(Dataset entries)
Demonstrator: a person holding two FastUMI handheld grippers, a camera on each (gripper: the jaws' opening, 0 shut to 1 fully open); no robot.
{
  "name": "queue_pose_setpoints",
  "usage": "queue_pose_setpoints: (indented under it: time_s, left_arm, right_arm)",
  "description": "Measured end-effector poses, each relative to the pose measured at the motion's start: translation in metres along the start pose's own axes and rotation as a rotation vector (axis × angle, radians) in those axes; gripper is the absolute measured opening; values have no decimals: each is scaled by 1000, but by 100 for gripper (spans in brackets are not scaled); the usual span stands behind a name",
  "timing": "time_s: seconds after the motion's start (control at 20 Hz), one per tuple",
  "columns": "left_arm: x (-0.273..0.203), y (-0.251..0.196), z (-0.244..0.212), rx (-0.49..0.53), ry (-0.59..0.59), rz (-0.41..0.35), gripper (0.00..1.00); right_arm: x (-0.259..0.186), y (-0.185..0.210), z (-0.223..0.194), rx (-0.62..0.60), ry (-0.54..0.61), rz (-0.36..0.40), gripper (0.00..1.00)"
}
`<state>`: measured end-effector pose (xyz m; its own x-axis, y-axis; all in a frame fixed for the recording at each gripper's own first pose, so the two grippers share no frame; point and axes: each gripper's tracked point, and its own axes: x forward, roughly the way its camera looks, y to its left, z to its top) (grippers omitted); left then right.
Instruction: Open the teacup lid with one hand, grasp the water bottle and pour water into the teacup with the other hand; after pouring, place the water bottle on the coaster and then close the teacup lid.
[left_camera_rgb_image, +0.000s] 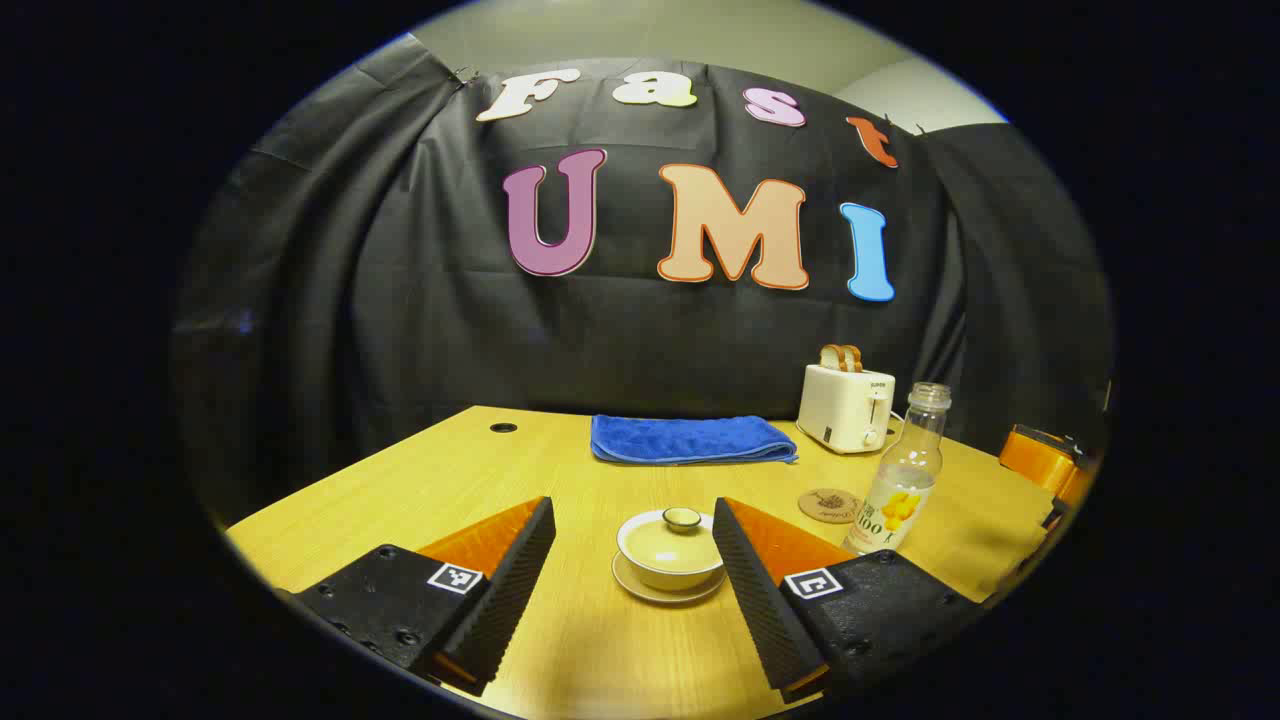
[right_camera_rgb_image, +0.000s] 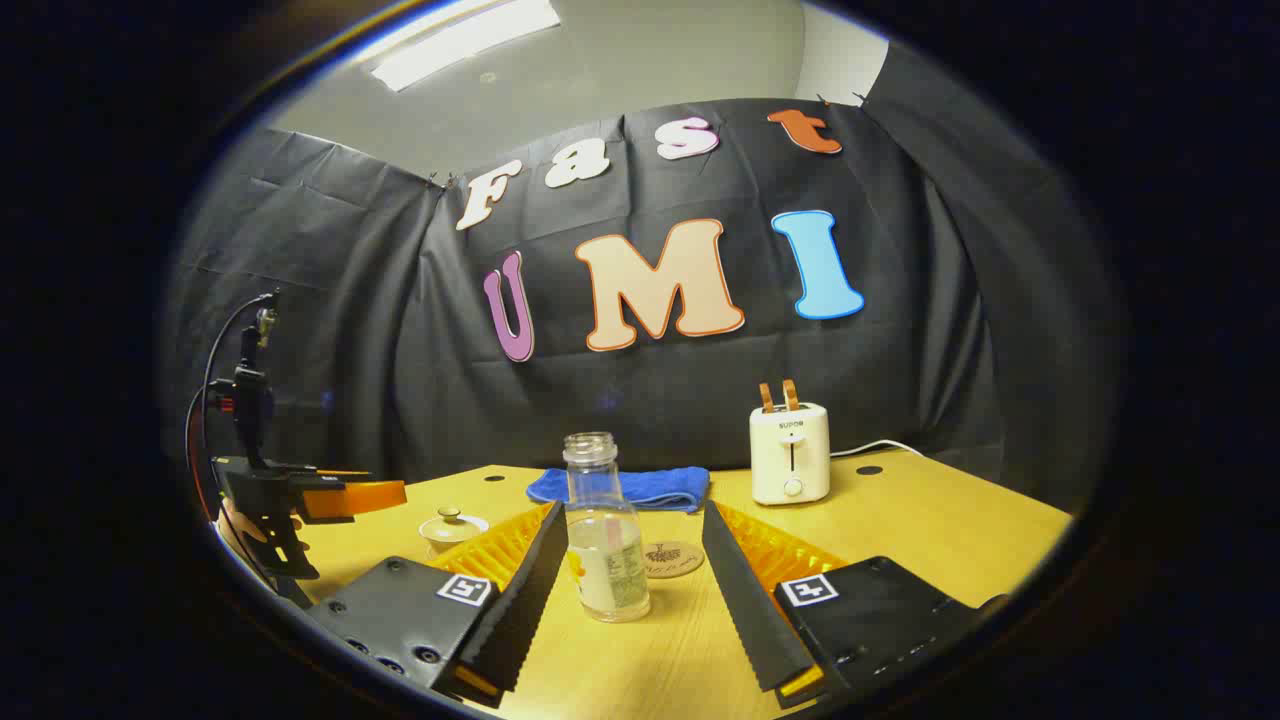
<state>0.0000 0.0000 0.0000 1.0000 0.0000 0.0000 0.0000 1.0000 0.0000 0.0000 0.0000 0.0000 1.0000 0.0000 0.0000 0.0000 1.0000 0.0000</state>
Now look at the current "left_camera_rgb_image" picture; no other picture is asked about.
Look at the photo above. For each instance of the white saucer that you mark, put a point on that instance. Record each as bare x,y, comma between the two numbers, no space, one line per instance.
650,595

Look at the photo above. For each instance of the white toaster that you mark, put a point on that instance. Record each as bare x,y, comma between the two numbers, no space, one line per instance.
840,410

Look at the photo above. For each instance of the white teacup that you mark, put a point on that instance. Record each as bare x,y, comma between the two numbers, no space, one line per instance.
660,578

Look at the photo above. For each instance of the round cork coaster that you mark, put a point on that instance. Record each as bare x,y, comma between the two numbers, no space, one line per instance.
826,505

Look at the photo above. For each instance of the clear plastic water bottle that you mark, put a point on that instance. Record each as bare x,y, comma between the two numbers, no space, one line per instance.
893,512

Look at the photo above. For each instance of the bread slice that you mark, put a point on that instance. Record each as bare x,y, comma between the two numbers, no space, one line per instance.
830,358
853,359

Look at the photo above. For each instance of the yellow teacup lid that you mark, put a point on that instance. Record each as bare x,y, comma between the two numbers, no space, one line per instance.
668,548

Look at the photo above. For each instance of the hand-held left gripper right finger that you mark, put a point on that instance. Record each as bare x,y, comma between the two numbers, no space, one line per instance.
757,592

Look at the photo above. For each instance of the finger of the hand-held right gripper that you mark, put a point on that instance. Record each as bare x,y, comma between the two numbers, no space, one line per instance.
1035,460

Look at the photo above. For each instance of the blue folded towel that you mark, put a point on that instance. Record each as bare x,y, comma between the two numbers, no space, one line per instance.
690,440

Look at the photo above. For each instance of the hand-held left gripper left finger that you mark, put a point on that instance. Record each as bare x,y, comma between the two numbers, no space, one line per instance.
508,592

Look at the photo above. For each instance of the black backdrop cloth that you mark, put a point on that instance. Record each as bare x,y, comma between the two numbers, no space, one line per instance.
400,330

Exercise details:
Would you give the entries above again verbatim, omitting the images they contain?

Task answer:
Demonstrator: a person holding two FastUMI handheld grippers, a camera on each (gripper: the jaws' opening, 0 shut to 1 fully open); no robot.
{
  "name": "queue_pose_setpoints",
  "usage": "queue_pose_setpoints: (indented under it: time_s, left_arm, right_arm)",
  "description": "Measured end-effector poses, each relative to the pose measured at the motion's start: translation in metres along the start pose's own axes and rotation as a rotation vector (axis × angle, radians) in those axes; gripper is the absolute measured opening; values have no decimals: each is scaled by 1000, but by 100 for gripper (spans in brackets are not scaled); the usual span stands behind a name",
  "timing": "time_s: seconds after the motion's start (control at 20 Hz), one per tuple",
  "columns": "left_arm: x (-0.273..0.203), y (-0.251..0.196), z (-0.244..0.212), rx (-0.49..0.53), ry (-0.59..0.59), rz (-0.41..0.35), gripper (0.00..1.00); right_arm: x (-0.259..0.186), y (-0.185..0.210), z (-0.223..0.194), rx (-0.62..0.60), ry (-0.54..0.61), rz (-0.36..0.40), gripper (0.00..1.00)"
}
`<state>`: measured end-effector pose (xyz m; its own x-axis, y-axis; all in a frame fixed for the recording at each gripper's own first pose, so the two grippers share no frame; point and axes: each gripper's tracked point, and its own axes: x forward, roughly the way its camera looks, y to its left, z to its top) (grippers omitted); left then right.
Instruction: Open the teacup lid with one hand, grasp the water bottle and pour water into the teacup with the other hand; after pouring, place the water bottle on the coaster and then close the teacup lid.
[left_camera_rgb_image, +0.000s] 
[right_camera_rgb_image, +0.000s] 
<state>0.0000 0.0000 0.0000 1.0000 0.0000 0.0000 0.0000 1.0000 0.0000 0.0000 0.0000 0.0000 1.0000 0.0000 0.0000 0.0000 1.0000 0.0000</state>
Now look at the current "left_camera_rgb_image" picture; no other picture is asked about.
Look at the photo above. For each instance of the white saucer that you mark, put a point on that instance. Record each as bare x,y, comma between the two numbers, no space, one line per instance.
650,595

Look at the photo above. For each instance of the white toaster that you mark, put a point on that instance. Record each as bare x,y, comma between the two numbers, no space, one line per instance.
840,410

Look at the photo above. For each instance of the white teacup that you mark, put a point on that instance. Record each as bare x,y, comma between the two numbers, no space, one line per instance.
660,578

Look at the photo above. For each instance of the round cork coaster that you mark, put a point on that instance. Record each as bare x,y, comma between the two numbers, no space, one line per instance.
826,505

Look at the photo above. For each instance of the clear plastic water bottle that you mark, put a point on that instance. Record each as bare x,y, comma between the two numbers, no space, one line per instance.
893,512

Look at the photo above. For each instance of the bread slice that you mark, put a point on that instance. Record each as bare x,y, comma between the two numbers, no space, one line per instance.
830,358
853,359

Look at the photo above. For each instance of the yellow teacup lid that you mark, put a point on that instance. Record each as bare x,y, comma between the two numbers, no space, one line per instance.
668,548

Look at the photo above. For each instance of the hand-held left gripper right finger that you mark, put a point on that instance. Record each as bare x,y, comma between the two numbers, no space, one line per instance.
757,592

Look at the photo above. For each instance of the finger of the hand-held right gripper that you mark, put a point on that instance. Record each as bare x,y, comma between the two numbers, no space, one line per instance.
1035,460

Look at the photo above. For each instance of the blue folded towel that you mark, put a point on that instance. Record each as bare x,y, comma between the two numbers, no space, one line per instance.
690,440

Look at the photo above. For each instance of the hand-held left gripper left finger that you mark, put a point on that instance. Record each as bare x,y, comma between the two numbers, no space, one line per instance.
508,592

Look at the photo above. For each instance of the black backdrop cloth that you mark, put a point on that instance. Record each as bare x,y, comma between the two numbers, no space, one line per instance.
400,330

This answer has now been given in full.